__Instructions to follow__
A single number is wanted: how many lines of the data below include the string "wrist"?

═════ Supplied information

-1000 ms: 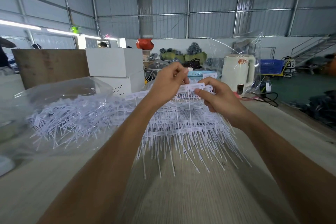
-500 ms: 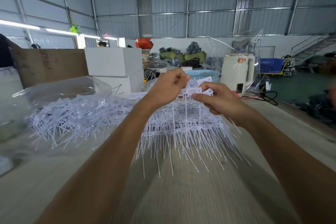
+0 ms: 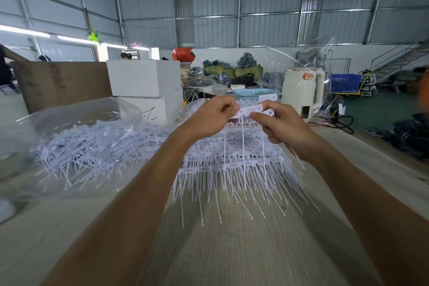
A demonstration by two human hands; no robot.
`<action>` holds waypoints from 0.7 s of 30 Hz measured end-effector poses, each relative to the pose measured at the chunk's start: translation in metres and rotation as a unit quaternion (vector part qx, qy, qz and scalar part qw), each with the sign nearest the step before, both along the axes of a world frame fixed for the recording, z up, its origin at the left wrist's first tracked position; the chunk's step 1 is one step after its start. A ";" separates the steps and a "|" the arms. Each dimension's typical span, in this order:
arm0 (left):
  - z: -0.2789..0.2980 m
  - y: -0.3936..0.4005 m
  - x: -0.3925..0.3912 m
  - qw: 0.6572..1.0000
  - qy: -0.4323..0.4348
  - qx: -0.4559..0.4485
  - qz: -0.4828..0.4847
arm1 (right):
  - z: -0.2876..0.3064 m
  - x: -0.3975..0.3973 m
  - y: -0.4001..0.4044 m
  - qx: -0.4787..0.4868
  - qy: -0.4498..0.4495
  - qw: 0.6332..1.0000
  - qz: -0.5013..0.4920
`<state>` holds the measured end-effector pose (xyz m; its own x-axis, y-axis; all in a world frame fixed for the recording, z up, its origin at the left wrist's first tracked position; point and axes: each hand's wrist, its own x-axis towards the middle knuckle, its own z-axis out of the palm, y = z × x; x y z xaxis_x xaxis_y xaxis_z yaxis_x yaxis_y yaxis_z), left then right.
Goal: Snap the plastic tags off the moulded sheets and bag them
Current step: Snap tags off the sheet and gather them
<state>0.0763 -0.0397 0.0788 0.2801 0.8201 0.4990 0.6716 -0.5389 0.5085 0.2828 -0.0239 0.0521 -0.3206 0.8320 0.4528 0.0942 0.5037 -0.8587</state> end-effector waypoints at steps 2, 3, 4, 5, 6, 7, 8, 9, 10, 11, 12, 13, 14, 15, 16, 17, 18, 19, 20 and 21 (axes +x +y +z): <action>0.002 -0.001 0.002 1.000 -0.026 -0.016 -0.008 | 0.001 -0.001 -0.001 0.018 0.005 1.000 -0.008; 0.003 -0.002 0.002 0.999 -0.041 -0.023 -0.013 | 0.002 -0.002 -0.002 0.031 0.003 0.999 -0.011; 0.005 -0.003 0.003 0.998 -0.059 -0.030 -0.016 | 0.003 -0.003 -0.004 0.047 -0.001 0.999 -0.013; 0.006 -0.003 0.003 0.996 -0.076 -0.038 -0.019 | 0.003 -0.003 -0.005 0.070 -0.010 0.997 -0.016; 0.007 -0.004 0.002 0.995 -0.090 -0.048 -0.020 | 0.003 -0.004 -0.007 0.103 -0.025 0.994 -0.023; 0.008 -0.004 0.001 0.993 -0.103 -0.060 -0.024 | 0.004 -0.005 -0.008 0.146 -0.047 0.987 -0.037; 0.008 -0.004 0.001 0.990 -0.116 -0.074 -0.031 | 0.004 -0.006 -0.010 0.196 -0.076 0.976 -0.056; 0.008 -0.005 -0.001 0.987 -0.127 -0.087 -0.037 | 0.004 -0.007 -0.012 0.250 -0.109 0.959 -0.079; 0.007 -0.005 -0.002 0.985 -0.136 -0.098 -0.043 | 0.004 -0.008 -0.012 0.306 -0.147 0.935 -0.103; 0.006 -0.006 -0.004 0.982 -0.145 -0.108 -0.049 | 0.004 -0.009 -0.013 0.359 -0.187 0.906 -0.127; 0.004 -0.007 -0.005 0.979 -0.153 -0.119 -0.057 | 0.004 -0.010 -0.012 0.401 -0.227 0.875 -0.151; 0.003 -0.008 -0.006 0.976 -0.160 -0.130 -0.068 | 0.003 -0.010 -0.012 0.427 -0.260 0.848 -0.173; 0.002 -0.008 -0.007 0.973 -0.168 -0.137 -0.075 | 0.003 -0.011 -0.011 0.438 -0.275 0.835 -0.188; 0.002 -0.009 -0.007 0.973 -0.173 -0.136 -0.076 | 0.001 -0.012 -0.010 0.432 -0.270 0.839 -0.191; 0.003 -0.008 -0.006 0.974 -0.175 -0.125 -0.069 | -0.001 -0.013 -0.009 0.413 -0.247 0.858 -0.182; 0.004 -0.008 -0.005 0.977 -0.172 -0.107 -0.061 | -0.002 -0.013 -0.008 0.380 -0.213 0.884 -0.167; 0.005 -0.008 -0.003 0.981 -0.164 -0.084 -0.054 | -0.003 -0.014 -0.008 0.340 -0.181 0.910 -0.151; 0.006 -0.009 -0.001 0.986 -0.146 -0.059 -0.047 | -0.004 -0.013 -0.007 0.298 -0.153 0.932 -0.136; 0.006 -0.009 0.001 0.991 -0.122 -0.035 -0.039 | -0.004 -0.013 -0.007 0.260 -0.131 0.949 -0.123; 0.007 -0.009 0.003 0.995 -0.096 -0.015 -0.031 | -0.004 -0.012 -0.008 0.229 -0.113 0.960 -0.113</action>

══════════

__Solution for this problem__
2